Modular Monitor: a Flexible ROM Monitor for the 6502

A Computer’s First Step Towards Self Sufficiency

When you build a computer from scratch, you run into a serious problem. In order to program it, you have to pull the ROM out of the socket, erase it, reprogram it, and plug it back in.

Every.

Single.

Time.

Doesn’t matter if you want to change the entire ROM, one byte, or even just one bit. You’re bound to break something, with all that socket jousting.

Thankfully this ROM pin *just so happens* to be a dummy pin.

Erasing ROMs also wears them out. Assuming the ROM can even be erased in the first place!

The solution is to burn the ROM with just enough code that it can handle basic I/O, read data out, write data in, and make the CPU execute new code. These functions are just barely sufficient to get the system self-hosted. Collectively, we call that a ROM monitor.

Given the lack of other options (and distinct lack of other progress) on my 6502 systems, a ROM monitor is a necessary step forward for any further development. Modular Monitor is the first step towards a much more complicated text based interface, which I’m building out in stages.

ROM Monitor Basics

A ROM monitor is one of those things that can be as simple or as complicated as you want it to be. On the high end, the ROM monitor is effectively a mini OS. You can assemble or disassemble code, break into a debugger when something goes wrong, check the CPU’s internal state, and load/store files from a disk.

On the low end, a ROM monitor is a minor step up from the switch-flipping barbarism of the very first computers.

Guess which one is easier to implement.

In practice you only need six things to get a ROM monitor up and running:

Character based input
Character based output
A way to put raw data into arbitrary memory locations
A way to read out raw data from arbitrary memory locations
A way to redirect execution to an arbitrary memory location
Enough glue logic to strap everything together

It may be inconvenient, but you can do all your programming using this kind of ultra-minimalist monitor. A whole generation of programmers learned their craft doing the computer science equivalent of banging rocks together with this kind of ROM monitor.

Modular Monitor Overview

Software- even simple software- is very complicated. Anything you can do to keep things from spiraling out of control, you should do.

One of the most important things is to have a clear, concise idea of what you’re trying to do. This applies to every level- you should be able to do this for the entire program as a whole, each little subroutine, and even every line of assembly/machine code.

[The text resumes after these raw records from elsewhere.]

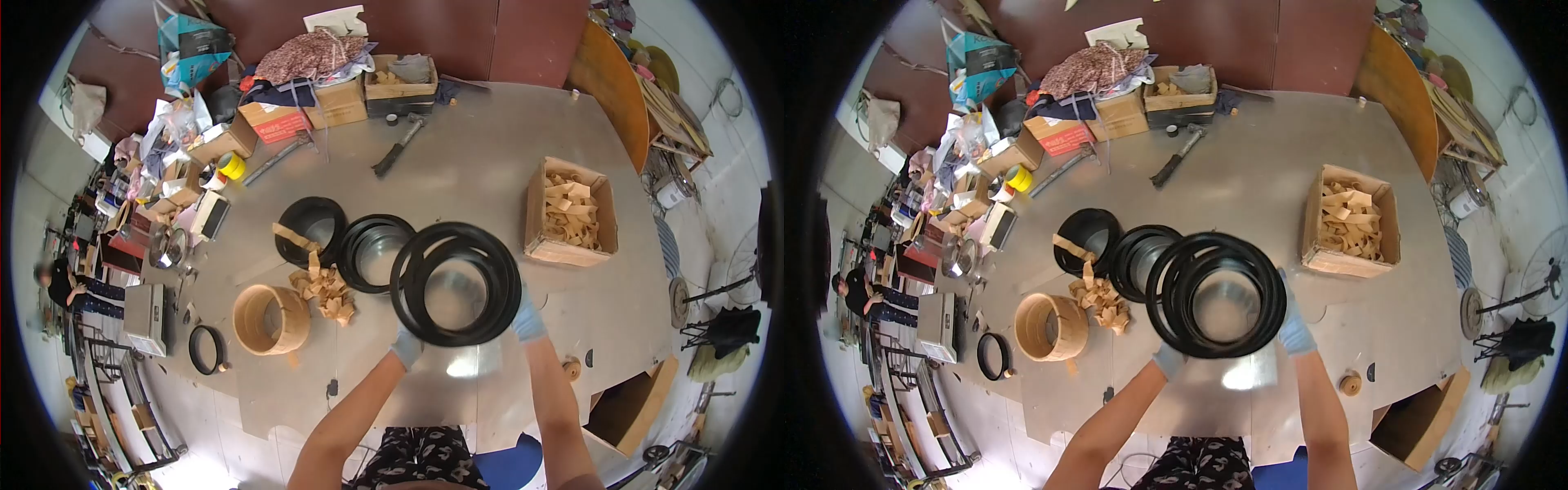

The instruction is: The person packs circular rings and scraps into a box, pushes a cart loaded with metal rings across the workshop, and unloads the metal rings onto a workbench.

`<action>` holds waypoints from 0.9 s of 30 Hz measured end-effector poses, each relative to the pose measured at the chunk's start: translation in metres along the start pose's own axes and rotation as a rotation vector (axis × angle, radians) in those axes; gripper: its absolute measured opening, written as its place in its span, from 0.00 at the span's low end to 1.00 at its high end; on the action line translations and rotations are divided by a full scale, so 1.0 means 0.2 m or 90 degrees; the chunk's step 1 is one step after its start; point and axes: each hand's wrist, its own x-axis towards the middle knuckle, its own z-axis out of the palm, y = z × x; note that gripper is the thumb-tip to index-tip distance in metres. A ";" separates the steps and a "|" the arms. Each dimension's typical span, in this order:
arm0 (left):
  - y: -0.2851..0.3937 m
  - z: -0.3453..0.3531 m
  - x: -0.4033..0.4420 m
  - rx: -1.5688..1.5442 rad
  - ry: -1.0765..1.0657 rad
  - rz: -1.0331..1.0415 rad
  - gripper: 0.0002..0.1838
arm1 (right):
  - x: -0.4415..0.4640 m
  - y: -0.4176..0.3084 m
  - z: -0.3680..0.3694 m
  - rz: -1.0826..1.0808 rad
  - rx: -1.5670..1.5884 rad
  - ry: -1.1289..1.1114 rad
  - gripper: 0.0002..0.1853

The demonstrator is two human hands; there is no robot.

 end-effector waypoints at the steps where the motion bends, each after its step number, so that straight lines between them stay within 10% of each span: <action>1: 0.00 -0.07 -0.08 0.000 -0.002 -0.013 0.27 | -0.10 0.04 0.05 0.025 0.041 -0.044 0.26; 15: -0.05 -1.08 -1.07 0.082 -0.002 -0.319 0.28 | -0.92 1.05 0.02 0.130 0.179 0.115 0.28; 21: 0.35 -1.14 -0.91 0.251 -0.035 -0.241 0.28 | -0.66 0.65 0.13 -0.025 -0.421 0.152 0.32; 27: 0.98 -0.31 -0.33 0.222 0.030 -0.161 0.46 | 0.30 0.33 0.86 -0.138 -0.940 0.148 0.48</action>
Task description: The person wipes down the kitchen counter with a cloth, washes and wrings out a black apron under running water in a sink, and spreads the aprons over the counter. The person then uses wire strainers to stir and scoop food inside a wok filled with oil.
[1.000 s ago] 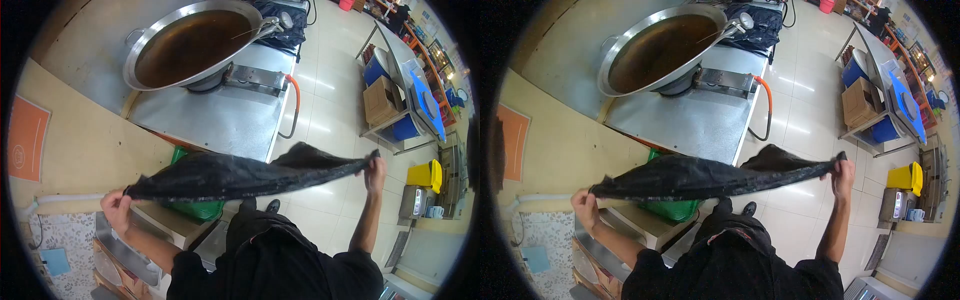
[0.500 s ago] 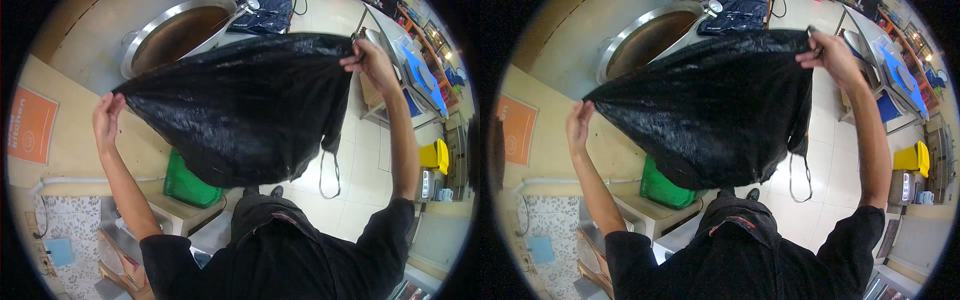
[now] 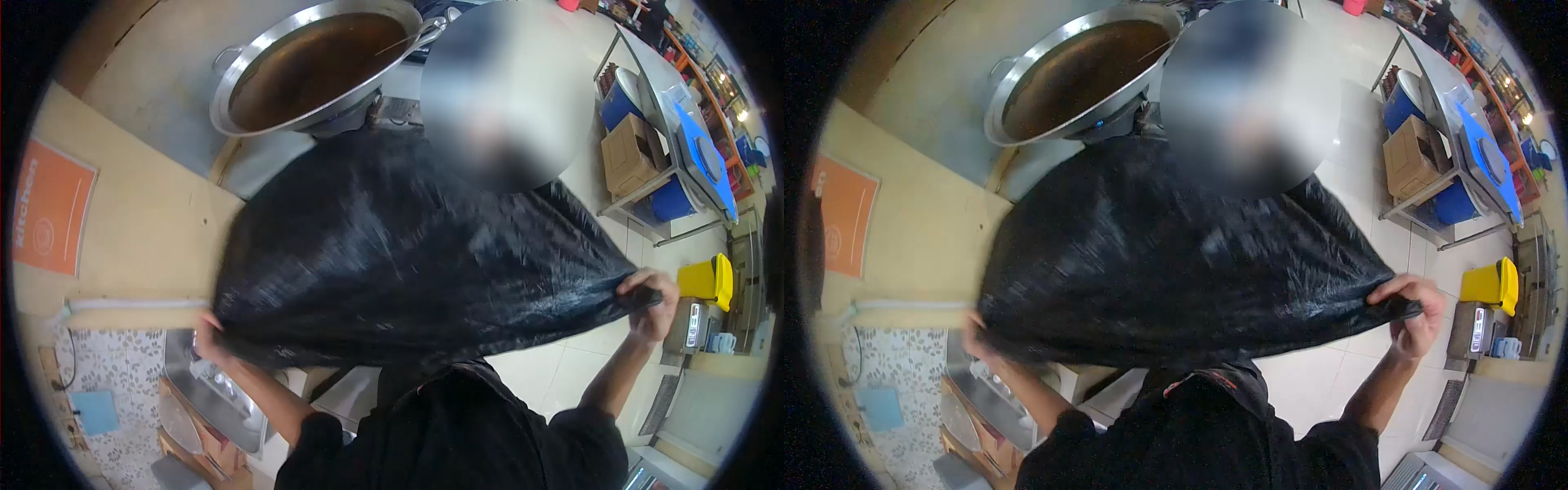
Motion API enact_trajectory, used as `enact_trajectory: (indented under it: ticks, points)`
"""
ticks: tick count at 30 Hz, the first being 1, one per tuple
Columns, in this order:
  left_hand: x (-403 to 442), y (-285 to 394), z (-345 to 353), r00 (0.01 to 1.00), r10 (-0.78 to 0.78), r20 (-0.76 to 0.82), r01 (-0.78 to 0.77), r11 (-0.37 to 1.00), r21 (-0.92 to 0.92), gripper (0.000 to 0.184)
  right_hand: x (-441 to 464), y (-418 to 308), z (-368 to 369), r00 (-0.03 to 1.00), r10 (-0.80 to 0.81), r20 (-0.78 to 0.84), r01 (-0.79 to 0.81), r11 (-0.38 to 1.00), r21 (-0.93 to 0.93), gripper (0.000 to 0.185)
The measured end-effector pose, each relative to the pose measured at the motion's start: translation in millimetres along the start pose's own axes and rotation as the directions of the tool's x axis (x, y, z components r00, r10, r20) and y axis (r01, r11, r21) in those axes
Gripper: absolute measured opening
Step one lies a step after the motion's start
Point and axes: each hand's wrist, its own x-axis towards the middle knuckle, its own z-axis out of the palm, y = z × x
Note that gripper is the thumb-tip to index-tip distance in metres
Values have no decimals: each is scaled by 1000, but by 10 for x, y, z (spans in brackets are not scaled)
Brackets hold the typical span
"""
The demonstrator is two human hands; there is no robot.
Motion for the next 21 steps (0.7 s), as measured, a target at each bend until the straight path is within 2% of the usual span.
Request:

Here’s some high-level design decisions I made, and the reasons why.

Modular Design

An idea I hit upon early on was to separate separate all parts of the ROM monitor into self contained modules. Hence, Modular Monitor. Do it correctly, and you can slot new functions in with minimal effort. Old modules can be rewritten so long as they take the same inputs and produce the same outputs.

In order to make this idea work, you have to stick to some rules. Pass parameters in designated locations, don’t just reach into another module. Don’t take on any unrelated responsibilities. Stick to the once-and-only-once principle. As always, never make anything more complicated than it has to be.

Not everything is going to be done properly in the first version of Modular Monitor. There are a few shortcuts I’m willing to take to get things working. What I am trying to do is to make sure said shortcuts can be written out later.

MM Syntax

All of Modular Monitor’s user interface is based around a serial terminal. Commands are typed in as ASCII characters with LF-only terminators. Backspace and delete are respected. All other control characters are ignored.

Only capital letters are used for commands. Whitespace is ignored. Numeric values are hexadecimal.

Example syntax of MM 1.0 commands:
R 1234 56
W 1234 A5 5A AA 55
X ABCD

This is a very, very simple syntax. It has to be, because assembly programming is hard. Never make anything more complicated than it needs to be!

Using one letter means only 26 commands are possible; though I find it difficult to come up with more than a handful. Parsing strings is complicated, and I simply do not need that functionality right now. I’ll have to do it eventually, but not today.

ca65

Part of the reason I’m doing this project is because I need to get experience working with ca65. Modular Monitor happens to be a good, relatively low stakes way to do just that. ca65 has a few unusual features that have significant impact on how things get programmed.

Calling convention is based closely on cc65’s internal convention. High byte in X, low byte in A. Several dedicated zero page locations are set aside for temporary parameter storage. Hopefully this will allow interoperability with cc65 later on.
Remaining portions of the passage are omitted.